Несколькими часами позже, выполнив необходимые церемонии, тело бросили в океан. Печаль была всеобщей. Вдовец чем-то напоминал скалу, опаленную молнией. Все хранили глубокое молчание. Набежавшая волна приняла останки в свое ненасытное чрево, корабль продолжал свой путь. Я простоял еще несколько минут на корме, глядя в океан, который поглотил одного из нас… Потом пошел разыскивать капитана, мне хотелось отвлечь его от грустных мыслей.
— Благодарю вас, — сказал капитан, догадавшийся о моем намерении. — Я не забуду вашей доброты. Да вознаградит вас господь! Бедная Леокадия! Ты будешь помнить о нас на небе.
Он смахнул рукавом непрошеную слезу; я заговорил о его страсти к поэзии. Я предложил помочь ему издать его стихи. Глаза капитана несколько оживились.
— Может быть, я приму вашу помощь, — сказал он. — Не знаю, право… такие слабые стихи.
Я поклялся, что не нахожу их слабыми; я попросил собрать их и отдать мне, прежде чем я сойду с корабля.
— Бедная Леокадия! — прошептал капитан, не отвечая на мою просьбу. — Мертвое тело… океан… небо… корабль…
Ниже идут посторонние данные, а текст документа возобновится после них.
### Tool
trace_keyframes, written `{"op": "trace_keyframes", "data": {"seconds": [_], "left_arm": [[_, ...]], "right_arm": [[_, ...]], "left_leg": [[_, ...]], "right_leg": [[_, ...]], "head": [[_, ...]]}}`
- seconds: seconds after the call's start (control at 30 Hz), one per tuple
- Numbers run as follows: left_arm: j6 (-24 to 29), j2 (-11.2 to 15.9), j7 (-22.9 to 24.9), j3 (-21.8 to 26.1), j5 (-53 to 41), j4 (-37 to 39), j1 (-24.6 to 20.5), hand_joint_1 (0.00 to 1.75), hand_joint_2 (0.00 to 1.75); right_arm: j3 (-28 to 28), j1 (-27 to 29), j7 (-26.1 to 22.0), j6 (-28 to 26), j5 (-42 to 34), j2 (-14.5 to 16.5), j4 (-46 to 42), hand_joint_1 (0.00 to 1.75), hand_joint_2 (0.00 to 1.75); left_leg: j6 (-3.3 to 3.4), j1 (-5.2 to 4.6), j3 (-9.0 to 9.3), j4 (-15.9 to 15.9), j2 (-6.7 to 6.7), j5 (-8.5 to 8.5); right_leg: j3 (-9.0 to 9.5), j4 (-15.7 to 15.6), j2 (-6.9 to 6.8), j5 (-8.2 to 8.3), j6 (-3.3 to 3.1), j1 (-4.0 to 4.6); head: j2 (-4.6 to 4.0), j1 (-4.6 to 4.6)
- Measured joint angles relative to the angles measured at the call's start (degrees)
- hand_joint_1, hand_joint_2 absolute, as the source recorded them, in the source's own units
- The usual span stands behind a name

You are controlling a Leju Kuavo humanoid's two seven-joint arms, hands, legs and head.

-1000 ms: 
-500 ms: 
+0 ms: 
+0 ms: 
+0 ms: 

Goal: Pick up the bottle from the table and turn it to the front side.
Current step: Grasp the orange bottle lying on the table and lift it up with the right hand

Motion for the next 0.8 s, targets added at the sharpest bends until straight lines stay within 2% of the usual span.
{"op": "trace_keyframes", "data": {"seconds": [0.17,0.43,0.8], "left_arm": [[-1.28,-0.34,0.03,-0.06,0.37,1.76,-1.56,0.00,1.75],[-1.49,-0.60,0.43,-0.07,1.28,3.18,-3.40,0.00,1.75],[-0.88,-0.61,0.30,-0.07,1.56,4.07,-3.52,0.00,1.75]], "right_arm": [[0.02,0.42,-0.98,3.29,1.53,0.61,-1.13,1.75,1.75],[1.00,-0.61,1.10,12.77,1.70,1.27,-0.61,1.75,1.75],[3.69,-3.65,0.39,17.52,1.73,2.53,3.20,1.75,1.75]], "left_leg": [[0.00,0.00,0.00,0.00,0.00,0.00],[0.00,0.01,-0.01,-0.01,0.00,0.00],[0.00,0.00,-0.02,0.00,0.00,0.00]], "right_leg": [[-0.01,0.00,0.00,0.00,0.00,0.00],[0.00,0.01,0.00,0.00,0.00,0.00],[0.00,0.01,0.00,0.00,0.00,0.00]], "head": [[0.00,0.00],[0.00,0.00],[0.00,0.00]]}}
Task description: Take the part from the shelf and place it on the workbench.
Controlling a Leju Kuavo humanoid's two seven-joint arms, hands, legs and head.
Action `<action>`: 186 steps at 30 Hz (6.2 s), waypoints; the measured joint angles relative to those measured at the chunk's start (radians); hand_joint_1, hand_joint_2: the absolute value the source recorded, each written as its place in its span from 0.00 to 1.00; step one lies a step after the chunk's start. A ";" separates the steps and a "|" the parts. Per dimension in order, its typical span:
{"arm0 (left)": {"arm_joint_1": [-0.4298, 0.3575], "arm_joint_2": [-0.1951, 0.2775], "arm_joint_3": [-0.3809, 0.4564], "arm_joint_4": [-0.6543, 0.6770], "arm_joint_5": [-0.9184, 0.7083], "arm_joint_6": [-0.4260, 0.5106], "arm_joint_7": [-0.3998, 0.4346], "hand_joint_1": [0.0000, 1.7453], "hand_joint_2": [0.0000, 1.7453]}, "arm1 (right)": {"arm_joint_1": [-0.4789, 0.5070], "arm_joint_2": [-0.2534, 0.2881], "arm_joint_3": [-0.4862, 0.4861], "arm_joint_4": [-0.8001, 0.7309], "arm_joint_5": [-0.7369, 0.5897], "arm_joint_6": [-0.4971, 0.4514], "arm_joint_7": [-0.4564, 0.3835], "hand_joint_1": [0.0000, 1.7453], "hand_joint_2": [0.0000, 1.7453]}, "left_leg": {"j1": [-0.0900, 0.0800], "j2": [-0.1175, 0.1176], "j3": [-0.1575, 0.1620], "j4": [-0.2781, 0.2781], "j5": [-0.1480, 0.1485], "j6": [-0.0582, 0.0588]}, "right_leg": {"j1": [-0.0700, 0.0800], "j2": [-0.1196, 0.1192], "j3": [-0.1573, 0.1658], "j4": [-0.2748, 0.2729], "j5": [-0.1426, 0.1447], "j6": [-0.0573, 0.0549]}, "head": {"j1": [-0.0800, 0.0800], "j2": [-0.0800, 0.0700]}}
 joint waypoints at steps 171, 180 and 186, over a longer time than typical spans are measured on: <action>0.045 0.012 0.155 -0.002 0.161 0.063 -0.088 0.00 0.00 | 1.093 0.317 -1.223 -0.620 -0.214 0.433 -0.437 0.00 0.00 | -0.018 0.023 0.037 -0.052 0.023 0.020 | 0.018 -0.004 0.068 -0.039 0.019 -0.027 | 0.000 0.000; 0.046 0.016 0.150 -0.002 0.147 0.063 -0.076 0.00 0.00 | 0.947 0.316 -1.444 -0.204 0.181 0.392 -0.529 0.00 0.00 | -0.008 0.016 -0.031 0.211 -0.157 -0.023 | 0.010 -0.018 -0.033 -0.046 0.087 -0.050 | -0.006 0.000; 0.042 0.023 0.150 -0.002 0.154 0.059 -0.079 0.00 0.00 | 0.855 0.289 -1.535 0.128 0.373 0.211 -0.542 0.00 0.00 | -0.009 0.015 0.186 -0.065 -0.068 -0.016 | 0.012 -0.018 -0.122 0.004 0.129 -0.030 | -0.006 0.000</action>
На другой день он прочитал мне свеженаписанную элегию, в которой воскрешал обстоятельства смерти и погребения его жены. В голосе капитана слышалось искреннее волнение, руки его дрожали. Окончив чтение, он спросил меня, достойны ли его стихи сокровища, которое он потерял.
— Да, — сказал я.
— Может быть, мне не хватает мастерства, — начал рассуждать капитан, — но чувства тут много, даже слишком много, от этого страдает совершенство формы…
— Не думаю… я нахожу ваши стихи совершенными.
— Да, впрочем… стихи моряка.
— Моряка-поэта.
Он пожал плечами, взглянул на исписанный листок бумаги и снова начал читать свое творение, на этот раз без дрожи в голосе, подчеркивая стилистические красоты, стремясь придать образам выразительность, а стихам — напевность. Он сказал мне, что считает эту элегию лучшим из всего, что им создано; я согласился с ним; он крепко пожал мою руку и предсказал мне великое будущее.